En español | Regardless of current statistics on the increasing numbers of failed long-term marriages, I want to believe that for every couple who says “I do,” there is still such a thing as “until death do us part.”
But I should know better.
Two decades ago, my own 25-year marriage ended. At the time, I considered it one of the worst tragedies of my life. I couldn’t figure out how my husband and I got to the point where divorce was the only alternative. How does a marriage that’s lasted so long end up failing? Over the years, I’ve been able to get some perspective on how to answer that question — at least for me. Here’s what I’ve realized.
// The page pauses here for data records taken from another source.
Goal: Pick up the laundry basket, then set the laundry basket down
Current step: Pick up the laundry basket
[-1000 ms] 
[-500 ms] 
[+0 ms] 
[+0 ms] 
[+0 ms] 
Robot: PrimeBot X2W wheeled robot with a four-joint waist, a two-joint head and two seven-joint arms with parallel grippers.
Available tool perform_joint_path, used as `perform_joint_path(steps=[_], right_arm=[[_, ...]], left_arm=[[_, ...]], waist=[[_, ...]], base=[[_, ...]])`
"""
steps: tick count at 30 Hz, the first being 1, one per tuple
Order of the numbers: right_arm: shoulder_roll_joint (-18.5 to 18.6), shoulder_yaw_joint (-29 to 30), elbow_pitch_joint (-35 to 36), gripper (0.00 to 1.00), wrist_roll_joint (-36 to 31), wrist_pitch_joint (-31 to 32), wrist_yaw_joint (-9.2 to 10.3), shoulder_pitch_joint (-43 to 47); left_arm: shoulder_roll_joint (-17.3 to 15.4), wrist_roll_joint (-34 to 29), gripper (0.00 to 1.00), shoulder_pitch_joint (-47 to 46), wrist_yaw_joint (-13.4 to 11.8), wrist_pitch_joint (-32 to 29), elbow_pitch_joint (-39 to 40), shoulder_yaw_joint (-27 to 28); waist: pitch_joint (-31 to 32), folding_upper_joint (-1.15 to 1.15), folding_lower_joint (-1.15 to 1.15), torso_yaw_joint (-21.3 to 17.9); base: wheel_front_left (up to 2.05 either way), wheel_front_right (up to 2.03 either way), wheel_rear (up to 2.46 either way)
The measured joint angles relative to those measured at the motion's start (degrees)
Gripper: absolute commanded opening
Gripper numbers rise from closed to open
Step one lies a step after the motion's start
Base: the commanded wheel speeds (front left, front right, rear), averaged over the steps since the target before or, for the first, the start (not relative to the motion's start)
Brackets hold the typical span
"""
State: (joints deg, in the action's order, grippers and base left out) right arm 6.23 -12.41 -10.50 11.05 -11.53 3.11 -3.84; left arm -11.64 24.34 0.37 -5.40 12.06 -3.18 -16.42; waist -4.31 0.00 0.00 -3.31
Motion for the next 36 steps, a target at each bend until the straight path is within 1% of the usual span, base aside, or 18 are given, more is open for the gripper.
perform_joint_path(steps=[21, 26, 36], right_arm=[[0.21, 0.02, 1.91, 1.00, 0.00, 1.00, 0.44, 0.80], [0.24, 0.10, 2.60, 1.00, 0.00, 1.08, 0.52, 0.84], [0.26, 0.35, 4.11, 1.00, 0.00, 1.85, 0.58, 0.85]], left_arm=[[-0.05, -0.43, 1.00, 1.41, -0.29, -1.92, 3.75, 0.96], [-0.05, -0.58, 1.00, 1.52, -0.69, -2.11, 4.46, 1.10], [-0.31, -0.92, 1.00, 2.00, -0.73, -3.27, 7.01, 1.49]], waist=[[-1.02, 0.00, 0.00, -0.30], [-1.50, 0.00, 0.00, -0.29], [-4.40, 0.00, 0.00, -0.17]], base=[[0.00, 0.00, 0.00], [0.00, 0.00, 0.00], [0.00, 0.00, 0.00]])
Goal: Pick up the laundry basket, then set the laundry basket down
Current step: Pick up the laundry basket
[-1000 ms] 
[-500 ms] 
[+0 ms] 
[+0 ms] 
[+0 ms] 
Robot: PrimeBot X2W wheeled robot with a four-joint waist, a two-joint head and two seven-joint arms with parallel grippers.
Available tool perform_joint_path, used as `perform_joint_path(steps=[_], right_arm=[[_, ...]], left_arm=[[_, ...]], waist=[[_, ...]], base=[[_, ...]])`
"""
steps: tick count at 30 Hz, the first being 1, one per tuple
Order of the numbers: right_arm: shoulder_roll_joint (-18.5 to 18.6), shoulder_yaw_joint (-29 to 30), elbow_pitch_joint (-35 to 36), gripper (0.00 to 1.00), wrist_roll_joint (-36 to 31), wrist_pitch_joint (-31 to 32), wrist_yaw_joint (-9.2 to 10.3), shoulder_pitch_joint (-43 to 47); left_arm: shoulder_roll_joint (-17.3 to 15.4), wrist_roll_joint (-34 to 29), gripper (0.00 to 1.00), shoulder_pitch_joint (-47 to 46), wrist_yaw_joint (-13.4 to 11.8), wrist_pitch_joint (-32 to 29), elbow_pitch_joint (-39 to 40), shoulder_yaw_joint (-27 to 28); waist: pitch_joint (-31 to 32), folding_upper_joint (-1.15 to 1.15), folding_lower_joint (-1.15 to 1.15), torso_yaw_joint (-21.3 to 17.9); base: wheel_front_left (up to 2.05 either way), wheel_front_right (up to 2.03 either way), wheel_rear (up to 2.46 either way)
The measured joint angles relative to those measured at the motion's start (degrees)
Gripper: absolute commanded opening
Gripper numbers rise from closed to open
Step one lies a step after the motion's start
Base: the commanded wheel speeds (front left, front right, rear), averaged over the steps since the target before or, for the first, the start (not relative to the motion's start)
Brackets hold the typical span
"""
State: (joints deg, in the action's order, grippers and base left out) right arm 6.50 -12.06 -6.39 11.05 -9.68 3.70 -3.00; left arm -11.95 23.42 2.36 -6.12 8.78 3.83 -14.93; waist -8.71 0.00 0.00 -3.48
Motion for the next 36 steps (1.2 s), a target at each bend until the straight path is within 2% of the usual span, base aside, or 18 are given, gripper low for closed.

See also: How Could They Break Up Now?
1. Marriages don’t end overnight, they die little by little. Vince and I met in Los Angeles while we were attending college. After our first date we could barely stand to be apart. After three months we eloped. I was 19 and he was 25. I was giddy with happiness. Ten years and three children later, we had settled into the comfortable routine of being a couple. The passion didn’t burn as bright, but it still burned. We made a good team as we handled all the ups and downs of our lives. By our 15th anniversary, we were more like business partners running a family. As I look back now, I can see that our lives had gotten more and more separated. Vince was starting a new business; I was concentrating on my journalism career. We weren’t running our lives in concert; we were running them on parallel paths. This was the beginning of the end of our marriage. If we had known, we might have been able to do something about it.
2. Marrying young isn’t always the best decision, but who knew? Vince and I had so much in common when we first met. We were both studying journalism. He was going to school on the GI Bill after serving as a Marine for four years. I was a freshman going to school at night and working during the day. We wanted the same things: careers, a home of our own and children. We loved art and purchased our first original painting on layaway shortly before we were married in 1966. We both instantly fell in love with the first house that we bought. We seemed to agree on everything. A year after we were married, I got a job as women’s editor at a small local newspaper, The Montebello News; he started working for the big daily, The Los Angeles Herald-Examiner. Even my mother, who had been opposed to us marrying from the start, had to agree that things were going well.
But the years brought on subtle changes. As we grew older (or should I say up?), our relationship hit some snags. Vince always made the major decisions for our family, and I was happy, at least in the beginning, with this arrangement. But then I started questioning him. We’d argue about the most mundane things. I didn’t like some of his friends; he didn’t like some of mine. So we saw them separately. I wanted to travel; he didn’t. So I started taking vacations without him. He was always working; I wanted him to spend more time with the kids. He said he was too busy. Brick upon brick we were building a wall between us. And we slowly grew apart. I now understand how it happens. It wasn’t the fault of either one of us, but we both suffered the consequences of letting it happen.
3. Finally calling it quits isn’t the end of the world, even though it feels like it. It took me almost two years of emotional upheaval before I made my final decision. I filed for divorce shortly before Thanksgiving, Vince’s favorite holiday. He was adamant about not wanting a divorce and I’m sure he believed I’d never make the first move. But he kept making promises he didn’t keep. There was a woman who kept coming back into his life despite his vows to never see her again. Finally, I saw the futility of it all. I was tired of living a soap opera.
That Thanksgiving was the first holiday we spent apart since we first met. I cooked all day preparing a feast for my kids and closest friends. Vince wasn’t invited. He later told me he drove by the house several times and that was when he finally realized that our life together was really over. He said he cried for the first time. I had been crying for months.
4. There can be a “happily ever after,” but it takes some work. The death of a marriage, especially one that is seemingly loving, is like the death of a dear relative. There’s deep mourning at first, but the grief lessens over the years. For a long time after Vince and I divorced, I kept thinking about what could have been — what we might have done to make things turn out differently. I missed being married. I missed being able to say “our” and “we” instead of “I” and “me.” I missed the social entrée that being part of a couple allows. But most of all, I missed the man I married. That person was gone.
Just after our divorce was finalized, I went to a counselor to help me cope with the sadness. After several sessions, she (a wise woman who had raised eight children, divorced a philandering husband and returned to school to become a psychologist) told me that I would one day look back on my marriage not as a failure, but as a wonderful life experience that netted me three beautiful children and a whole lot of wisdom. It took me a couple of years to realize how right she was. Stay positive, she said. I did and it led me to a new life full of happiness and contentment. But sometimes when I see an older couple glowing in the warmth of their many years together, I still feel a little sad for what might have been.